**What this task involves:** Your answer must be every line of the data that contains "frame".

------ Provided data ------

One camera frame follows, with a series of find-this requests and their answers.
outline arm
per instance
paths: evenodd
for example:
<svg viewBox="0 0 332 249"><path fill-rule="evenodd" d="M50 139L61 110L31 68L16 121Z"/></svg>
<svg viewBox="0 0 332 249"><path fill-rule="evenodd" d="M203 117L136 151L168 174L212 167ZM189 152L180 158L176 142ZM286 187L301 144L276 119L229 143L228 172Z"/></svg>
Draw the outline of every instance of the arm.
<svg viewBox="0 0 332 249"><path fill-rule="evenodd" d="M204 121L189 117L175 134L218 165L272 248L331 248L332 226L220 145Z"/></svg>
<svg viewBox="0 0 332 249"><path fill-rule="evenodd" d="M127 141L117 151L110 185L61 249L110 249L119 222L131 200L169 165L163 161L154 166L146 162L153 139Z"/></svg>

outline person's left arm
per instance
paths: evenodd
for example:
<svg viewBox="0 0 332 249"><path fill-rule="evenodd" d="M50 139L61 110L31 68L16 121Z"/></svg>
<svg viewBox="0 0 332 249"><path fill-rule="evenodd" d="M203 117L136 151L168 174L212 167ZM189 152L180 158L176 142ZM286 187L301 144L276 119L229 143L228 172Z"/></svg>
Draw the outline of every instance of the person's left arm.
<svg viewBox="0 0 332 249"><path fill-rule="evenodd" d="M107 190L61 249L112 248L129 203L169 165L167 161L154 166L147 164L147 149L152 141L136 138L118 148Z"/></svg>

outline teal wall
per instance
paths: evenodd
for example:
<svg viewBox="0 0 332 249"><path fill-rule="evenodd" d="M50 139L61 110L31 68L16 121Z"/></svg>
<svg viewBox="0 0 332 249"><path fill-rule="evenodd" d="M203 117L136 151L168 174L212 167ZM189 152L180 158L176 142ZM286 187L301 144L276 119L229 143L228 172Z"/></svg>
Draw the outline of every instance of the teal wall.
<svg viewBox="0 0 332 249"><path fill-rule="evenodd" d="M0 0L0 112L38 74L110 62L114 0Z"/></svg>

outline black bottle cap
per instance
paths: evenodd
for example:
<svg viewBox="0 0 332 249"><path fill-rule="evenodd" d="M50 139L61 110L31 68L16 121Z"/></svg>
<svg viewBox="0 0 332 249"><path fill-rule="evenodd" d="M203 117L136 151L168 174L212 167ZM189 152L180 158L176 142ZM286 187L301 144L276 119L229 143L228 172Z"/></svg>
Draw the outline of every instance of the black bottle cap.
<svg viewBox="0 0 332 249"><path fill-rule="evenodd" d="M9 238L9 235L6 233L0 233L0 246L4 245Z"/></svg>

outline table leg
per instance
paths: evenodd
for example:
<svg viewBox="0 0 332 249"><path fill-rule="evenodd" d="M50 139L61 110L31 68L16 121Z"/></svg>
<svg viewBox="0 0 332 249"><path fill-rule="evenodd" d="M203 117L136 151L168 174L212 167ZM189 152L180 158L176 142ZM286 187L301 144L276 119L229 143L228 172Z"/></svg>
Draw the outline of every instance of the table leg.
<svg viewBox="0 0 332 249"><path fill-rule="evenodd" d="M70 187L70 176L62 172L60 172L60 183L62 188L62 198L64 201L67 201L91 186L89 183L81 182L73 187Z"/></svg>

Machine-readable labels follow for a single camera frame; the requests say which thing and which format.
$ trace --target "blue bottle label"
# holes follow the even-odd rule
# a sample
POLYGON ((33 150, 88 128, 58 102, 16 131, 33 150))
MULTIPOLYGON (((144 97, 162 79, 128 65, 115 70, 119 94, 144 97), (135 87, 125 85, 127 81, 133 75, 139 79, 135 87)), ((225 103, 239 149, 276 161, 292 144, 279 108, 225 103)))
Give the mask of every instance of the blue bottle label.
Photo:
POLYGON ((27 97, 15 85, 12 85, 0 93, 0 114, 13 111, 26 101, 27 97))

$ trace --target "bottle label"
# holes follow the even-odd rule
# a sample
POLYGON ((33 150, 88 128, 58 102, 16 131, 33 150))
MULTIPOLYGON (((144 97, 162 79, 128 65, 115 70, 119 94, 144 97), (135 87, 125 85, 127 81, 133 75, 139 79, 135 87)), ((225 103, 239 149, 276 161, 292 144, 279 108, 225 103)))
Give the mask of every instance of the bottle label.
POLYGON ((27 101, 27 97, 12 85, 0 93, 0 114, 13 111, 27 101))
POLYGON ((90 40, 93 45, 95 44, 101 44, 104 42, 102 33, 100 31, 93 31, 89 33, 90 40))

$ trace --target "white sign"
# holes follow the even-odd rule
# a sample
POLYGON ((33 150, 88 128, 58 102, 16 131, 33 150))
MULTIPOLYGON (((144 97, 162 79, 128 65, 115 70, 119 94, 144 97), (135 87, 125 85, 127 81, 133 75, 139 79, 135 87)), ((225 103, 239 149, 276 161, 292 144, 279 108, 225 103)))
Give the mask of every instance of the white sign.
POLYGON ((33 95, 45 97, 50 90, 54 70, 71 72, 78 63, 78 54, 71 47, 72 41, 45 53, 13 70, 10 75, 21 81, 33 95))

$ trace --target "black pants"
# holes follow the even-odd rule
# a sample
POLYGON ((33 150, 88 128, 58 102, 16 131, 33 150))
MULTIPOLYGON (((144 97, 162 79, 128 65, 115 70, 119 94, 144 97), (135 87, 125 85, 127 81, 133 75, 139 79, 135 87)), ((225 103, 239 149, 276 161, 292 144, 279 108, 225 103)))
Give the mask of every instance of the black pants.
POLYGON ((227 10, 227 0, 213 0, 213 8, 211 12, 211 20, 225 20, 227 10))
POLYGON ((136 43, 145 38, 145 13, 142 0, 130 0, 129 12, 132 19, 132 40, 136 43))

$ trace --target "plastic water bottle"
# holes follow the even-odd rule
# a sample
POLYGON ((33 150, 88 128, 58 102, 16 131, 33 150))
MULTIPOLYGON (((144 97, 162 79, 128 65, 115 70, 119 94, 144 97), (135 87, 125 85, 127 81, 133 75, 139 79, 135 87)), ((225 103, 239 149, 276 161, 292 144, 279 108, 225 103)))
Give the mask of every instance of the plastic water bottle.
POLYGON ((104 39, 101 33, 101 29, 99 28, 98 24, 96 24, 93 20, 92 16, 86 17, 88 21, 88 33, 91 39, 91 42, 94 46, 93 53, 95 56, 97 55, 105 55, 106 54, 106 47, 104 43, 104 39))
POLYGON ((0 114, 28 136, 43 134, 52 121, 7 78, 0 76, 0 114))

------
------ Provided data ------

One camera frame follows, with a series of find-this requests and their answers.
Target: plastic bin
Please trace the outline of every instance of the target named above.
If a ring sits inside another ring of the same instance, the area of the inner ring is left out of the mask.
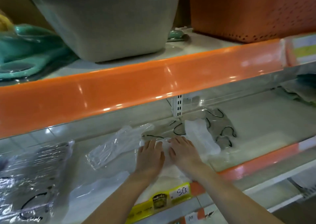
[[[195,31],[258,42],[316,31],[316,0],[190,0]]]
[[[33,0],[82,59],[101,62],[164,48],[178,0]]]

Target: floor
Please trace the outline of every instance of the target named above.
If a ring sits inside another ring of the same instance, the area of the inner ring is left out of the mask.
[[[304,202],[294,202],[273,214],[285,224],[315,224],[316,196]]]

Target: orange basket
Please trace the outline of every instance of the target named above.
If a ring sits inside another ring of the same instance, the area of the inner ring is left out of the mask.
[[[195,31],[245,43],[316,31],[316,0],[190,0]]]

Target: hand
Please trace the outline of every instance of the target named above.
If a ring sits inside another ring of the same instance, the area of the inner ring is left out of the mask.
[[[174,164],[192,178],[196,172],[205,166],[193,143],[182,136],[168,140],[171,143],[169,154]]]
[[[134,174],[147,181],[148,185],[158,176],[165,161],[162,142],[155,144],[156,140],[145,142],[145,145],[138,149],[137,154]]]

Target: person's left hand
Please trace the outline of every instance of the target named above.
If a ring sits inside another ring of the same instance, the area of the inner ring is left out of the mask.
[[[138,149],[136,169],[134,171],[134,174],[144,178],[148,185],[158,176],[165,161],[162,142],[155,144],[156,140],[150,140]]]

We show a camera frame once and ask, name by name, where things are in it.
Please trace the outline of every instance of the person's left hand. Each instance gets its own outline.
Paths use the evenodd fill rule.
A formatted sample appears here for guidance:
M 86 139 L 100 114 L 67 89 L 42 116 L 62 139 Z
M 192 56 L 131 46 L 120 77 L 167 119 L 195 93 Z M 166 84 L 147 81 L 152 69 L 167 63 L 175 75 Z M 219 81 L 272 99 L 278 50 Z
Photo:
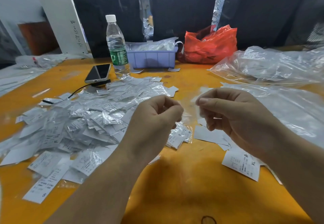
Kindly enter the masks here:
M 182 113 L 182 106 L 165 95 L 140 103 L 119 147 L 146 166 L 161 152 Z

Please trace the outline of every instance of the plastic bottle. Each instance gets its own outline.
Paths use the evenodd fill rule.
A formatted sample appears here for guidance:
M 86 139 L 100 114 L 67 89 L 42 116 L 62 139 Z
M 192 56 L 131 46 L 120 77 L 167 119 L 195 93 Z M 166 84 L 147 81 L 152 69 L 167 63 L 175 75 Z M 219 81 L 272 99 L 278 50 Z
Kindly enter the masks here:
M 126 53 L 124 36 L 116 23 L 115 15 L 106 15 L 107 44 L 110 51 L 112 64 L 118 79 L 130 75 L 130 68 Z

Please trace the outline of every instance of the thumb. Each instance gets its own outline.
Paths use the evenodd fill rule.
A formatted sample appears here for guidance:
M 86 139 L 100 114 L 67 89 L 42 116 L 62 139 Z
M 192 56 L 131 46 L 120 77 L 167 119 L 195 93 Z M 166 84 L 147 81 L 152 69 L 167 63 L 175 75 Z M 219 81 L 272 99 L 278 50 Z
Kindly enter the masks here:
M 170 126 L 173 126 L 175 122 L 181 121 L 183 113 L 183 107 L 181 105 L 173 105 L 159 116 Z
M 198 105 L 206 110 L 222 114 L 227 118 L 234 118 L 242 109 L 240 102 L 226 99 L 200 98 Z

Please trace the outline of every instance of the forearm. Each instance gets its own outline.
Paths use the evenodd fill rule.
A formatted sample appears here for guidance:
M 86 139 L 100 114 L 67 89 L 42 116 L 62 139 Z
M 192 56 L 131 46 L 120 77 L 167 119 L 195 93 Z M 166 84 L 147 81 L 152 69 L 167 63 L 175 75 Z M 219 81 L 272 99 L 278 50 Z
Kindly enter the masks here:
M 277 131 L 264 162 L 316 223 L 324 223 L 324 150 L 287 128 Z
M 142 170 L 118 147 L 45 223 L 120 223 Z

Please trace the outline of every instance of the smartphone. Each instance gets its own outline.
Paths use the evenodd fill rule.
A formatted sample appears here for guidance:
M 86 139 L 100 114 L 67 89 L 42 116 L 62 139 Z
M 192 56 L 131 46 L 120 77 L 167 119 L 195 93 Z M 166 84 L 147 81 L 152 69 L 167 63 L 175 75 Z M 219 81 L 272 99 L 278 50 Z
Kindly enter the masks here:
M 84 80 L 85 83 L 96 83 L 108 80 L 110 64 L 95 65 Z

------

**Task output:**
One camera frame follows, with a series of find-this requests and their answers.
Machine-readable labels follow for a single camera frame; the requests say which thing and which format.
One camera frame follows, with a series of find-this requests and their answers.
We show a camera frame once and ask, name by name, where things are in it.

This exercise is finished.